**About this exercise:** Provide the count of lines below that include the word "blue", without any accompanying remarks.

╭──

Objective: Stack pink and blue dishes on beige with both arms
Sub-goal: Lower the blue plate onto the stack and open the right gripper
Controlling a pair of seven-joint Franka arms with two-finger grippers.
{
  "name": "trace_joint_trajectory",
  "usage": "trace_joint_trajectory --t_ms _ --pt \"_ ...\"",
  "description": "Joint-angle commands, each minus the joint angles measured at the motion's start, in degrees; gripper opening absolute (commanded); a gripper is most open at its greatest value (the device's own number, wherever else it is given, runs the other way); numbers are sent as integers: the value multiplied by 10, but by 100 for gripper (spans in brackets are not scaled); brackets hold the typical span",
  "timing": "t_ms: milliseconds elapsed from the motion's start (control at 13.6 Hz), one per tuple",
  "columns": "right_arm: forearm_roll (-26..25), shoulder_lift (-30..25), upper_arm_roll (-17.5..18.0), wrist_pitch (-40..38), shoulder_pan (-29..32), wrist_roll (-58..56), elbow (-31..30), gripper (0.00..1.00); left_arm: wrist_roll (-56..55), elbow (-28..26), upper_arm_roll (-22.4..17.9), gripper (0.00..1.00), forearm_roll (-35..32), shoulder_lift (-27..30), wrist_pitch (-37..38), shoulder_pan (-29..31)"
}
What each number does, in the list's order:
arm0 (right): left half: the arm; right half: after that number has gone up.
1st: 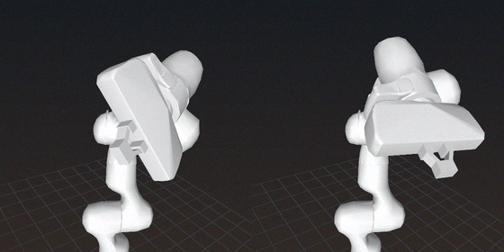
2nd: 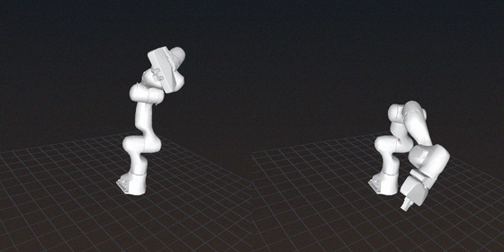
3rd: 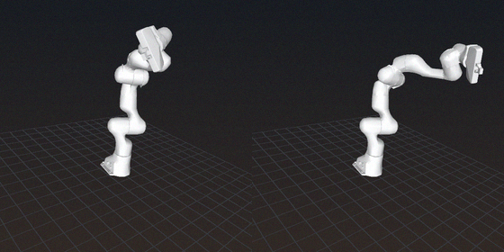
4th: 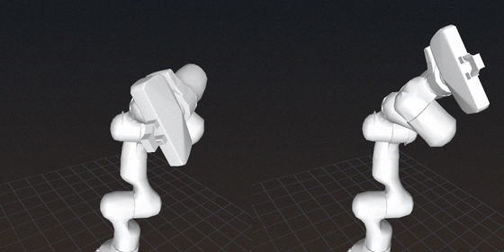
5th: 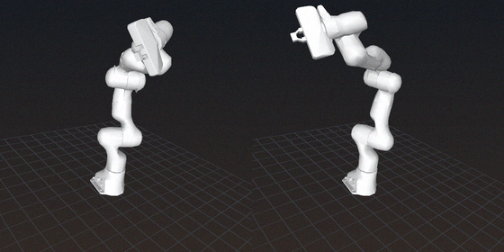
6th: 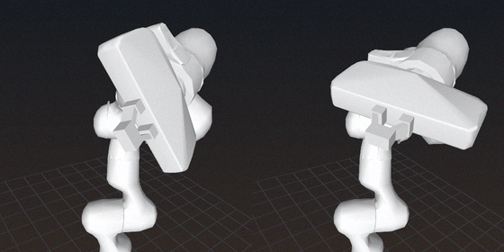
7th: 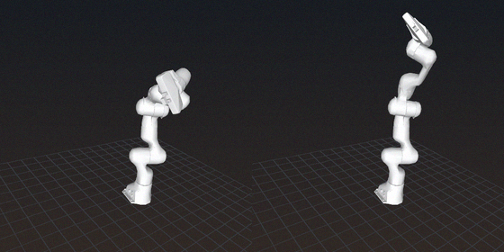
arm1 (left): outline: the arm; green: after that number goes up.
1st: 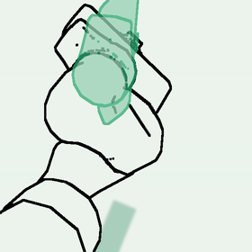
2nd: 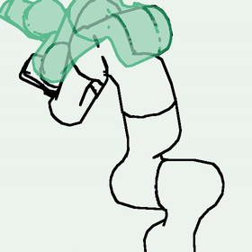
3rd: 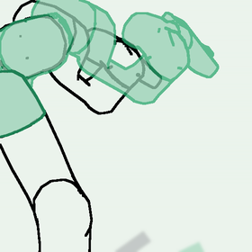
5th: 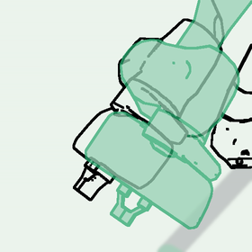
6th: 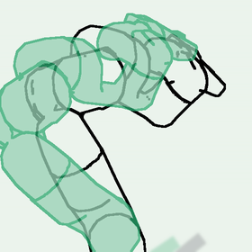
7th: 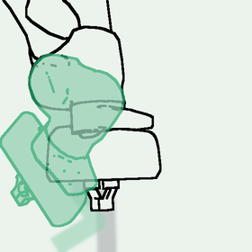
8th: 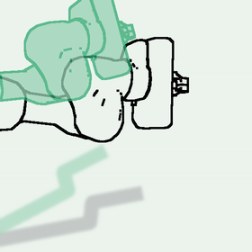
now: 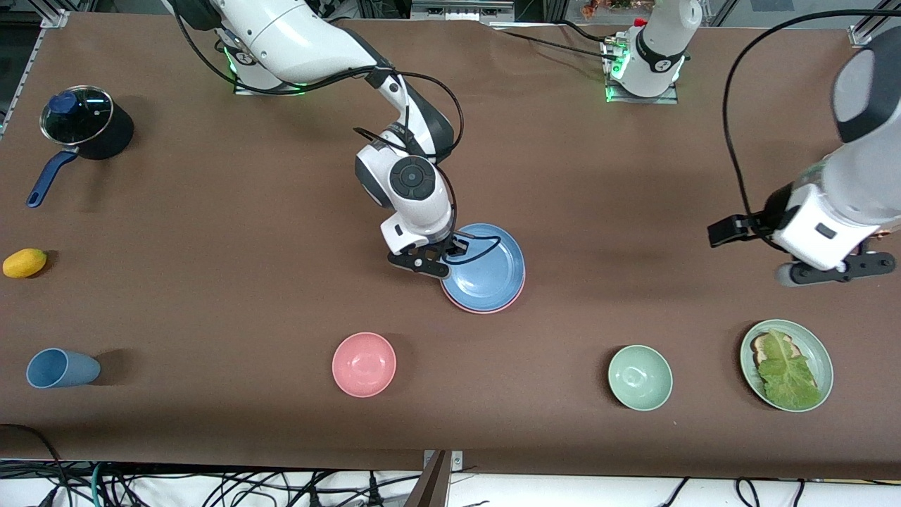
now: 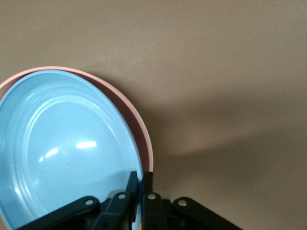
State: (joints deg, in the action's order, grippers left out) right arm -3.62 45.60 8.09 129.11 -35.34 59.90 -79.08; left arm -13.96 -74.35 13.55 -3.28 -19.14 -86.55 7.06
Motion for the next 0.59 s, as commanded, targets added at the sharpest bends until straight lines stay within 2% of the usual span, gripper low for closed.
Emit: trace_joint_trajectory --t_ms 0,73,220,440,514 --pt "-10 0 -3 4 4 -1 9 61 90 -4 3 100 14 20 7 30" --pt "-10 -4 -4 -1 9 -8 12 79 126 -5 3 100 10 30 7 33" --pt "-10 -16 -10 -24 20 -36 18 100 131 -13 -4 100 -6 54 9 24" --pt "-10 -25 -24 -145 51 -101 89 100 131 -15 -5 100 -6 87 30 8" --pt "-8 -39 -26 -177 71 -130 101 100 131 -16 -17 100 -7 93 35 -5"
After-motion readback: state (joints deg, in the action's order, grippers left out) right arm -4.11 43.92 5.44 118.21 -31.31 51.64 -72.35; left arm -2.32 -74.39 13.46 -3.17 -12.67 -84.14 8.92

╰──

**Answer for the task:** 2